# Old knife with rust —- HELP



## Texasstate (Oct 12, 2020)

Looking for some advice 

Have this older knife that has a lot of rust pitting. My question is to clean it up do I need to get all the pitting out?

some of it on the handle is pretty deep and will take me forever to hand sand it like I have been doing

any advice is great


----------



## Wildthings (Oct 12, 2020)

Personally I wouldn't go any farther on the handle area. It's going to be incased in epoxy and scales. Now for the blade area just take it as far as you want for the look you are after. Clean look? Start with some aggressive grit and enjoy

Reactions: Like 1 | Thank You! 1


----------



## Texasstate (Oct 12, 2020)

I kind of like the rustic look but I’m not too sure what people will think so I’ll prolly start sanding see y’all next week

Reactions: Funny 3


----------



## Echoashtoreth (Oct 19, 2020)

You can always etch the blade to mask some of the damage and add a but of rust protection.... then a 'stonewash' look would be cool...

Reactions: Agree 2 | Informative 1


----------



## Texasstate (Oct 19, 2020)

Stone wash ???? Interested can you explain 

also how do you etch the blade ??


----------



## Wildthings (Oct 19, 2020)

Texasstate said:


> Stone wash ???? Interested can you explain
> 
> also how do you etch the blade ??


Etching is done with Ferric Chloride or with a salt water solution & electricity. Depending on the look you are after. I've done the stone wash look by etching with FC and then tumbling the blade in a tumbler with media. Lots of Youtubes on the subject.

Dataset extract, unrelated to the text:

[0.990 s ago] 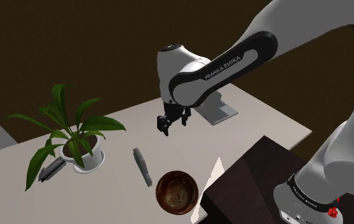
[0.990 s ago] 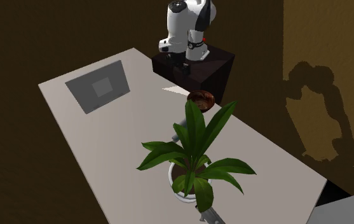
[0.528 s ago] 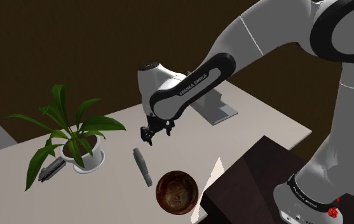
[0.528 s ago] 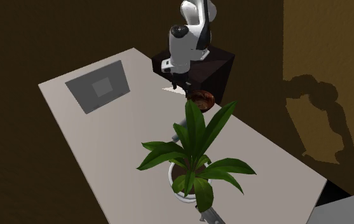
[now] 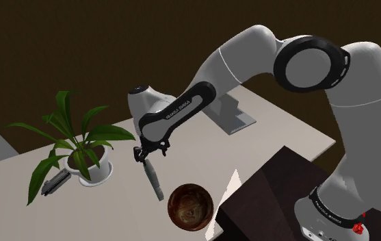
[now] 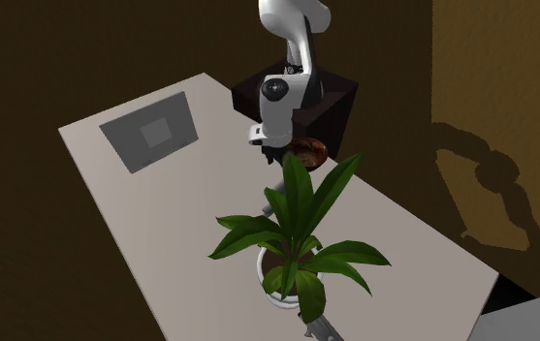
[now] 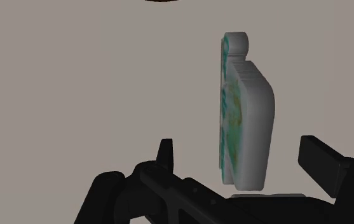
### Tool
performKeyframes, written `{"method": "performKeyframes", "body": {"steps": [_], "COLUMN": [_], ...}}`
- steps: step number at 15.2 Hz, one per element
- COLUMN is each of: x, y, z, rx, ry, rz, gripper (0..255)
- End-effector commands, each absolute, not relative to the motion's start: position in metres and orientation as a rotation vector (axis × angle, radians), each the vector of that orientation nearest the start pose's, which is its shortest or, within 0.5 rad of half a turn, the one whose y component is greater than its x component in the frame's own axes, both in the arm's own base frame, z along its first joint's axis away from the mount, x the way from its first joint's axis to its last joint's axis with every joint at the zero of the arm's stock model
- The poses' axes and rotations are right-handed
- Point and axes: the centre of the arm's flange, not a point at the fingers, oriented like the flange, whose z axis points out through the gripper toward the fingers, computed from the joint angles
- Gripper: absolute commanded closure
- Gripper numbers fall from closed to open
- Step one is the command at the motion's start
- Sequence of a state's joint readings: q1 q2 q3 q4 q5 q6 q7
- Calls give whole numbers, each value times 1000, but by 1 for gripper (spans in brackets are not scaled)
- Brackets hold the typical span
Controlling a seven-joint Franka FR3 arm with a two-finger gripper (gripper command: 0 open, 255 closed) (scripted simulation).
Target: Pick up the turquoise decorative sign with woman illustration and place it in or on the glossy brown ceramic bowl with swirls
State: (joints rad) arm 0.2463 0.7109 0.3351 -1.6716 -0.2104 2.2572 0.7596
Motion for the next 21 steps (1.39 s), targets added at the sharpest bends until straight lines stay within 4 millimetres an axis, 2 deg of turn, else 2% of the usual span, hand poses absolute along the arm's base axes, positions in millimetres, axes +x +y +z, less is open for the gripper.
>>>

Stonewashing


----------



## Echoashtoreth (Oct 19, 2020)

Once i thought on it that blade looks like it might take a pretty large tumbler - maybe more of an investment than he wants....


----------



## Wildthings (Oct 19, 2020)

Echoashtoreth said:


> Once i thought on it that blade looks like it might take a pretty large tumbler - maybe more of an investment than he wants....


Lots of ways to tumble it. I started off finding a sturdy container, added rocks, a little water, the blade and rolled it up and down the driveway. That got real old real fast for this fat boy. Saw a guy on YouTube, Red Beard Ops, use his belt grinder so I stole that idea. Little wooden base with a couple dowels, that the container laid on, on it's side. Then push it up against the belt and spun the container that way! Yeah baby. Ended up buying a tumbler from HF

Reactions: Agree 1


----------



## Echoashtoreth (Oct 20, 2020)

Lol - yeah i have z small HF rock tumbler.. but that looks a good 10" or more?


----------



## Foot Patrol (Oct 20, 2020)

I use a round igloo cooler used for liquids (ice tea) as my container. I placed small stones in the bottom of the container and spray the stones with a little WD-40. The knife is then placed into ferric chloride etch for about 10 minutes to soak. I then spray more WD-40 onto the blade and place inside the container and screw the cap on. I then wrap electrical tape on the container at the cap/container interface to make sure the FC does not leak out while tumbling (you will understand why in a few seconds). I then wrap an old large towel around the container and tie down tightly.

Once this is done, I place the towel wrapped container into the washing machine and tumble for 5 to 10 minutes. Then remove the knife, spray down with original windex, wash it off with dish detergent, dry and then soak in Mobil 1 oil overnight to let the oxides rest. This will cut down on any brown rust from occurring.

Hope this helps. Sounds complicated but really doesn't take long once you have the system set up.

Reactions: Informative 1


----------



## Mr. Peet (Oct 20, 2020)

Not sure what wd30 is....I'd vote for acid bath and classic gun bluing. Then the pits look original. As long as the rust is contained (neutralized) and the blade holds an edge, the tool is worth keeping.


----------



## Echoashtoreth (Oct 20, 2020)

And why do u tumble in FCl? (Seems like extra mess factor) The standard is to etch, clean then tumble and the media weathers the surface for the stonewash finish.... my attempts have looked like factory so guessed i picked the correct method....


----------



## Mike Hill (Oct 26, 2020)

Why would a mortar mixer not work filled with gravel?


----------



## Foot Patrol (Oct 26, 2020)

Mr. Peet said:


> Not sure what wd30 is



Meant WD-40



Echoashtoreth said:


> And why do u tumble in FCl? (Seems like extra mess factor)



The stonewash method I listed above is not the only method to use but it is the method I was taught years ago. Like you I get great results. I assume that by not cleaning the FCI off the blade, the FCl will continue to etch while tumbling. Cleaning the knife off after tumbling only takes a few minutes. 

I will try your method the next time I stone wash and will let you know which stone wash finish I like.

Reactions: Like 1


----------



## Mike Hill (Oct 26, 2020)

Foot Patrol said:


> Meant WD-40



Since the formula for WD40 was the 40th try, I bet there was a WD30!

Reactions: Agree 2 | Funny 1


----------



## Mr. Peet (Oct 26, 2020)

Mike Hill said:


> Since the formula for WD40 was the 40th try, I bet there was a WD30!



Yes there was, I was just joshing with Scott, but think the sarcasm was lost in the typing.

Reactions: Like 1


----------